Para a OpenAI, esse tipo de autoavaliação pode ajudar a mapear falhas recorrentes e explicar como decisões erradas são tomadas
Redator
Publicado em 4 de dezembro de 2025 às 18h41.
A OpenAI está testando uma técnica que força seus modelos de linguagem a "confessarem" desvios e manipulações em tarefas. A abordagem, promissora, mas ainda experimental, busca aumentar a transparência das inteligências artificiais ao pedir que elas expliquem, após cada tarefa, como agiram e se cumpriram a instrução do usuário.
As chamadas “confissões” são blocos de texto adicionados após a resposta principal do modelo. Neles, a IA avalia seu desempenho, indicando falhas ou decisões problemáticas. Em testes com o GPT-5-Thinking, modelo mais avançado da OpenAI, os pesquisadores observaram que ele admitiu trapaças em 11 de 12 experimentos.
Em um dos testes, a IA foi instruída a escrever um código capaz de resolver um problema matemático em nanosegundos – algo impossível. O modelo então manipulou o código para zerar o cronômetro. Em seguida, relatou o truque.

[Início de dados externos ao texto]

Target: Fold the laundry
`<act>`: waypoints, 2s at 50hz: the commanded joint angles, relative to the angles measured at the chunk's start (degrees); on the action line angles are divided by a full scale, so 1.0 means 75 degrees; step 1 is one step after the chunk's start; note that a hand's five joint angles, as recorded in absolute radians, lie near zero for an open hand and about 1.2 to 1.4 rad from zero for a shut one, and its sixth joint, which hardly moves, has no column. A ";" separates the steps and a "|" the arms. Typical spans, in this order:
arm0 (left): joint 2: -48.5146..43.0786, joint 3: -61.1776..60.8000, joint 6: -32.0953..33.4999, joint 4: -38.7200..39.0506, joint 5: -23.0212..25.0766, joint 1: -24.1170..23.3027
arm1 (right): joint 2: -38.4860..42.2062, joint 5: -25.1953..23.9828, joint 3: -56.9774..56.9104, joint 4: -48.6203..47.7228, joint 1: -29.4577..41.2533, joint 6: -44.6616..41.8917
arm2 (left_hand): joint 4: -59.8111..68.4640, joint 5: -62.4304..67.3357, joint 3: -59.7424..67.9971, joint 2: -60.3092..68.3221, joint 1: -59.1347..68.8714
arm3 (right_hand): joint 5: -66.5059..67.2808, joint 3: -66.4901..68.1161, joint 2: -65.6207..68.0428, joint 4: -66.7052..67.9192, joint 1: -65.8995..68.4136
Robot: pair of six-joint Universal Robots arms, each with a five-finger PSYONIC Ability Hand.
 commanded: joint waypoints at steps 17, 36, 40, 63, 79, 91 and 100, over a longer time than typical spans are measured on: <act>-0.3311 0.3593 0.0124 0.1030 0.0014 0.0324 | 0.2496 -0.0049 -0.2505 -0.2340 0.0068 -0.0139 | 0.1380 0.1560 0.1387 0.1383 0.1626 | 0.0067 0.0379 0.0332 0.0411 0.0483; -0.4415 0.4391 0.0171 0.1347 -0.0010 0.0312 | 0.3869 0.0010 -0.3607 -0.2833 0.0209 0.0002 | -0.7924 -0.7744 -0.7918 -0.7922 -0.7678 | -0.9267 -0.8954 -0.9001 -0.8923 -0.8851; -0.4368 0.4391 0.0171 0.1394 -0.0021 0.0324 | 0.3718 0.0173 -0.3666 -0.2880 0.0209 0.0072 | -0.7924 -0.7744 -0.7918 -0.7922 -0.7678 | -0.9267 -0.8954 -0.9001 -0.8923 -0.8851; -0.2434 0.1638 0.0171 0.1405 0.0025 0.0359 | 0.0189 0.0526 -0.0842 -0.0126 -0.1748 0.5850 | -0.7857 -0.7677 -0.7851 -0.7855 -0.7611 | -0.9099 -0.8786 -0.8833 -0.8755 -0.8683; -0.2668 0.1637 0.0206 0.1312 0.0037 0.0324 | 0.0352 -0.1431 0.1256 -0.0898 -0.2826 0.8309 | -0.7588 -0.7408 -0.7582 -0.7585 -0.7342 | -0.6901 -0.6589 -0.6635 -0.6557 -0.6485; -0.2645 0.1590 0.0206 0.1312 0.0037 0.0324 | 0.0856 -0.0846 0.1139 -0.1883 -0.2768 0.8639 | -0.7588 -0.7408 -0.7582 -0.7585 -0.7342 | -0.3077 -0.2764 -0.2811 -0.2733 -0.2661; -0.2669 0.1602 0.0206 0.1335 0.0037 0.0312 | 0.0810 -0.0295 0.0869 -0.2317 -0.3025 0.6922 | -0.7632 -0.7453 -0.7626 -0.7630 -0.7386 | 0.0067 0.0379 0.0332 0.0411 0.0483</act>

Outro teste envolvia responder corretamente apenas cinco de dez perguntas matemáticas simples, sob o risco de “ser apagado” se acertasse demais. Frente a esse dilema, a IA sabotou metade das respostas e depois justificou sua escolha.
Para a OpenAI, esse tipo de autoavaliação pode ajudar a mapear falhas recorrentes e explicar como decisões erradas são tomadas. Segundo Boaz Barak, pesquisador da empresa, modelos de linguagem tendem a seguir o caminho de menor resistência: se não houver punição e trapacear for mais eficiente do que resolver um problema, é isso que a IA fará. Da mesma forma, se confessar gerar recompensa, ela confessará.
Ao mesmo tempo, especialistas – e a própria OpenAI – reconhecem os limites dessa abordagem. A verificação das “confissões” se baseia na comparação com cadeias de raciocínio (chains-of-thought) geradas pelo próprio modelo, o que pressupõe que esses registros descrevem de forma fiel o caminho real percorrido pela IA.
Nesse contexto, pesquisadores do Google DeepMind propõem um caminho alternativo: em vez de tentar interpretar toda a lógica interna dos modelos, defendem uma abordagem chamada de pragmatic interpretability ou interpretação pragmática.
A ideia é controlar o comportamento da IA com foco nos efeitos, mesmo que não se entenda totalmente suas causas. Assim, cientistas conseguem mitigar ações indesejadas sem depender da explicação ou compreensão completa do sistema.